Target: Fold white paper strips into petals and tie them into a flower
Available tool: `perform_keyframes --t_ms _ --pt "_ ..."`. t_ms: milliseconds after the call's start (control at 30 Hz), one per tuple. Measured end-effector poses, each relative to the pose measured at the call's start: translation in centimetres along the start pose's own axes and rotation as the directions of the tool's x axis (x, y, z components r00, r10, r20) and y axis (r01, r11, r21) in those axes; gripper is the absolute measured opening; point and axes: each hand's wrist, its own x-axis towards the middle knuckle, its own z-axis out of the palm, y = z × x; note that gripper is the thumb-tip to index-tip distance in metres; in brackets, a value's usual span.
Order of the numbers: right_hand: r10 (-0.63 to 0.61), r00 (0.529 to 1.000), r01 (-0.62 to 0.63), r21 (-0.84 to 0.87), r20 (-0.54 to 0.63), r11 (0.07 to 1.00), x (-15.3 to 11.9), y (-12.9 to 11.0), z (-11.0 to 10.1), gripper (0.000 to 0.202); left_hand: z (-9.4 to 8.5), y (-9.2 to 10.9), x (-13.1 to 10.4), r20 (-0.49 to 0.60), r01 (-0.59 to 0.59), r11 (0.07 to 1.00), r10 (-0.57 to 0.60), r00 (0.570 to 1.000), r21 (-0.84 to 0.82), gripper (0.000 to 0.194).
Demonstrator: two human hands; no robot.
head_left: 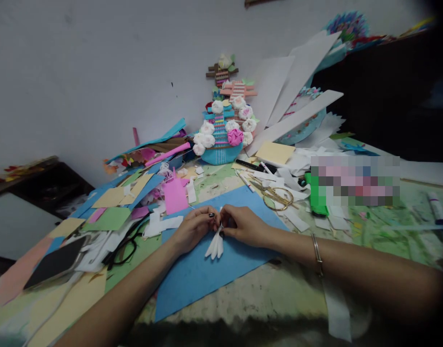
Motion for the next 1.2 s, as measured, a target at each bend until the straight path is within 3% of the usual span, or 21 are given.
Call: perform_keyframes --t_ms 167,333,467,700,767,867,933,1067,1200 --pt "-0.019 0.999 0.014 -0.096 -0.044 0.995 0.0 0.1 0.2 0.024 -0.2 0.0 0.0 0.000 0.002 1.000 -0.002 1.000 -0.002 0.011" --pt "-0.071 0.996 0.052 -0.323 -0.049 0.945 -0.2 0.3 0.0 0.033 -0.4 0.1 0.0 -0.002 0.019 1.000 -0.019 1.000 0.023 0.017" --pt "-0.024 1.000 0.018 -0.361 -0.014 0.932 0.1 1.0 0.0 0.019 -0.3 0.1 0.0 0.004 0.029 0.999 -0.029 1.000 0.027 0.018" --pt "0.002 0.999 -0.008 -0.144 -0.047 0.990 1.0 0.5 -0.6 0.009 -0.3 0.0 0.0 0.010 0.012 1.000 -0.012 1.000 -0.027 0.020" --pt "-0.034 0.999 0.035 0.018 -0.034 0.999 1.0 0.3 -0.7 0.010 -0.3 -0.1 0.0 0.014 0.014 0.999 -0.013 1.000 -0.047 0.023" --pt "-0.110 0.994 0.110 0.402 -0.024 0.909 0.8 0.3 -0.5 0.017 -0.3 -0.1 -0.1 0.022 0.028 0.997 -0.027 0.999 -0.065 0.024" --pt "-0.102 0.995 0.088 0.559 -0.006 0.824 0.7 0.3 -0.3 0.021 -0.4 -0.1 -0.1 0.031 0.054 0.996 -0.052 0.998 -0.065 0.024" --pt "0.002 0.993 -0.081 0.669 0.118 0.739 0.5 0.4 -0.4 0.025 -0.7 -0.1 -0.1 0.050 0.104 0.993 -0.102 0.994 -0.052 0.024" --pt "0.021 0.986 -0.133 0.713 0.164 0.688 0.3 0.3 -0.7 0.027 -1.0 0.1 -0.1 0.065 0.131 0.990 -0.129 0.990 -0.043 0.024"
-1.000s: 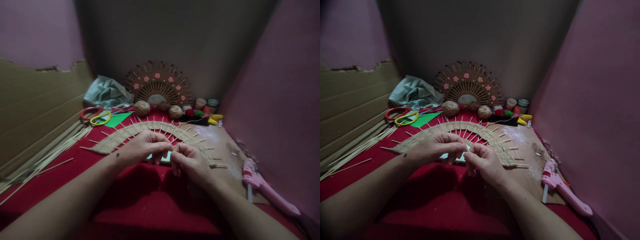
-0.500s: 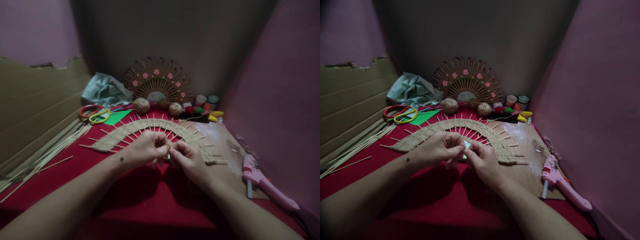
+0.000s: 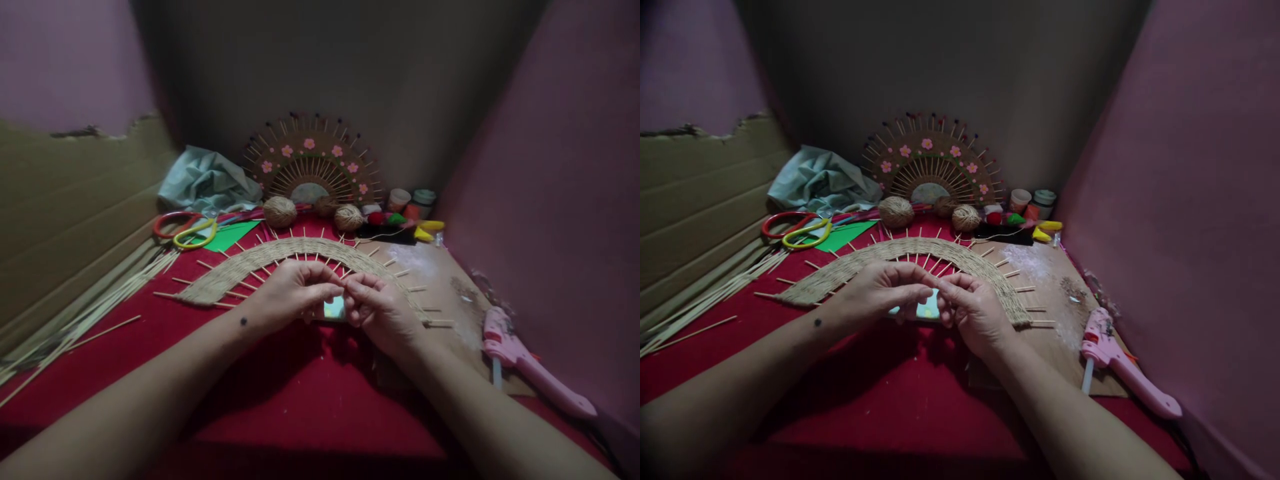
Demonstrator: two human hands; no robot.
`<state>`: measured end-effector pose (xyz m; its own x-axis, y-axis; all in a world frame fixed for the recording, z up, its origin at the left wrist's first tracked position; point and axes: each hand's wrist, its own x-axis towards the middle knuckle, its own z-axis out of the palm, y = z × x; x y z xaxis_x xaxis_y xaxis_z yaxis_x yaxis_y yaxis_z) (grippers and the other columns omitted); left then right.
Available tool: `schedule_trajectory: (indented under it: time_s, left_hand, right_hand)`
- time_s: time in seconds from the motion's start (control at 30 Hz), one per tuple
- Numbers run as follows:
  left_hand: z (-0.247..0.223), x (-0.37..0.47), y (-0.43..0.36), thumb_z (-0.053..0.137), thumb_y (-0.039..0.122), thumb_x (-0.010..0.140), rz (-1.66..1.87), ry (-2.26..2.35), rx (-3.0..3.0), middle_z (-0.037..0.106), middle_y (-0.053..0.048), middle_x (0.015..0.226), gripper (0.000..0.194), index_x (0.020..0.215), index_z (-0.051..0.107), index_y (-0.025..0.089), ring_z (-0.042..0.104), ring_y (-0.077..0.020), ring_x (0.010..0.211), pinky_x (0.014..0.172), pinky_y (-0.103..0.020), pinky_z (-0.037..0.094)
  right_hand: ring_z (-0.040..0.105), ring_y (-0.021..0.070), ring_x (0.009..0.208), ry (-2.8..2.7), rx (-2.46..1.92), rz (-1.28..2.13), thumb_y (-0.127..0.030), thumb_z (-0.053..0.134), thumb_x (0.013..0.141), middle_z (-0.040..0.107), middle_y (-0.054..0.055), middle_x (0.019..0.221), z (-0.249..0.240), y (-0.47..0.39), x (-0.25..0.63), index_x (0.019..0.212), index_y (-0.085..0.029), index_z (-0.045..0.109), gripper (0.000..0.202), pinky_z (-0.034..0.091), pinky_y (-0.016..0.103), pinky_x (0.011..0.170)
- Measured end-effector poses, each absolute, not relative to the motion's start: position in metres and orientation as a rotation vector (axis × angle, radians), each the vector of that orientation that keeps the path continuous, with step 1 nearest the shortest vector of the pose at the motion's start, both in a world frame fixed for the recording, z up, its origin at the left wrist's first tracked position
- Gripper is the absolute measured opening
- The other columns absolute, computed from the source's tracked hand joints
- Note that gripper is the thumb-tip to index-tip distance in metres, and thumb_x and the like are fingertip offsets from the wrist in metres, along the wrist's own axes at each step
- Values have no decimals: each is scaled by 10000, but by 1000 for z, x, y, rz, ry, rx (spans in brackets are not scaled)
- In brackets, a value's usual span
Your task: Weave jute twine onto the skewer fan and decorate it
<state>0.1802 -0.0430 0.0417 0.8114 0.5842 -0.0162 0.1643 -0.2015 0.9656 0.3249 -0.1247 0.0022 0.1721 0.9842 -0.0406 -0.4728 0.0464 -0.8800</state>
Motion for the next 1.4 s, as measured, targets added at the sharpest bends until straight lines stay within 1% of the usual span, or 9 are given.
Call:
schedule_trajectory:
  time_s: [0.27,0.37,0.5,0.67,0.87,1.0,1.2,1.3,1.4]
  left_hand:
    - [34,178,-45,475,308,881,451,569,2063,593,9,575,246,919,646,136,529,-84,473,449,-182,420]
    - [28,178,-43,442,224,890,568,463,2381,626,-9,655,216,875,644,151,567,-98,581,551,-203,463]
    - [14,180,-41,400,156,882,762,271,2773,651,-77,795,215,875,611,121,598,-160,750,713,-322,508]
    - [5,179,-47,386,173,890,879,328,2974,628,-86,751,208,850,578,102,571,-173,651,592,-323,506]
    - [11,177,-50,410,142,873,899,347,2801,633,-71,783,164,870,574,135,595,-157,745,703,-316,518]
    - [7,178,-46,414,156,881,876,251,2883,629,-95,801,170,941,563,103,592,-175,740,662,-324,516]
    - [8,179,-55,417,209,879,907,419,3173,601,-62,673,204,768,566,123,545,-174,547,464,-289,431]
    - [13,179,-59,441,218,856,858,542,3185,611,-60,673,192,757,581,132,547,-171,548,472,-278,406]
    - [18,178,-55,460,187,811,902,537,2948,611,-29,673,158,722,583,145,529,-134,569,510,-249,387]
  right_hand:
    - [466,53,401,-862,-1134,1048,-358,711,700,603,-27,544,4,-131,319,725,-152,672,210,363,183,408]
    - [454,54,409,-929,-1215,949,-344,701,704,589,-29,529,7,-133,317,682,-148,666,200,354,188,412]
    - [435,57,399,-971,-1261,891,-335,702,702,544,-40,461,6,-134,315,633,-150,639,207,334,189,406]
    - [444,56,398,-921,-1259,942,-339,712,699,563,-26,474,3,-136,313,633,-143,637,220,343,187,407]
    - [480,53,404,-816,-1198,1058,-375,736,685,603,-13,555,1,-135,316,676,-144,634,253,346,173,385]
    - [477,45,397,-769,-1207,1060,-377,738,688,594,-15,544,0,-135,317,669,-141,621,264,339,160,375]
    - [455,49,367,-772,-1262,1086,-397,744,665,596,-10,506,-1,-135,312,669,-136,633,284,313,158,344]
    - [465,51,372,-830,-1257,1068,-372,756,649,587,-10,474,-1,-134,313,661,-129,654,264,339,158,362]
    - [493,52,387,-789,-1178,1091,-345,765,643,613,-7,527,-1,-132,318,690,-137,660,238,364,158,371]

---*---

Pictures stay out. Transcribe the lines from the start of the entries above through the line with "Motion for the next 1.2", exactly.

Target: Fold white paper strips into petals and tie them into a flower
Available tool: `perform_keyframes --t_ms _ --pt "_ ..."`. t_ms: milliseconds after the call's start (control at 30 Hz), one per tuple. Measured end-effector poses, each relative to the pose measured at the call's start: translation in centimetres along the start pose's own axes and rotation as the directions of the tool's x axis (x, y, z components r00, r10, r20) and y axis (r01, r11, r21) in those axes; gripper is the absolute measured opening; point and axes: each hand's wrist, its own x-axis towards the middle knuckle, its own z-axis out of the palm, y = z × x; note that gripper is the thumb-tip to index-tip distance in metres; in brackets, a value's usual span.
Order of the numbers: right_hand: r10 (-0.63 to 0.61), r00 (0.529 to 1.000), r01 (-0.62 to 0.63), r21 (-0.84 to 0.87), r20 (-0.54 to 0.63), r11 (0.07 to 1.00), x (-15.3 to 11.9), y (-12.9 to 11.0), z (-11.0 to 10.1), gripper (0.000 to 0.202); left_hand: z (-9.4 to 8.5), y (-9.2 to 10.9), x (-13.1 to 10.4), r20 (-0.49 to 0.60), r01 (-0.59 to 0.59), r11 (0.07 to 1.00), r10 (-0.57 to 0.60), r00 (0.570 to 1.000), r21 (-0.84 to 0.82), gripper (0.000 to 0.194).
Demonstrator: two human hands; no robot.
head_left: 
Motion for the next 1.2 s, as measured, a target at each bend until the straight path is within 3% of the usual span, or 21 are given.

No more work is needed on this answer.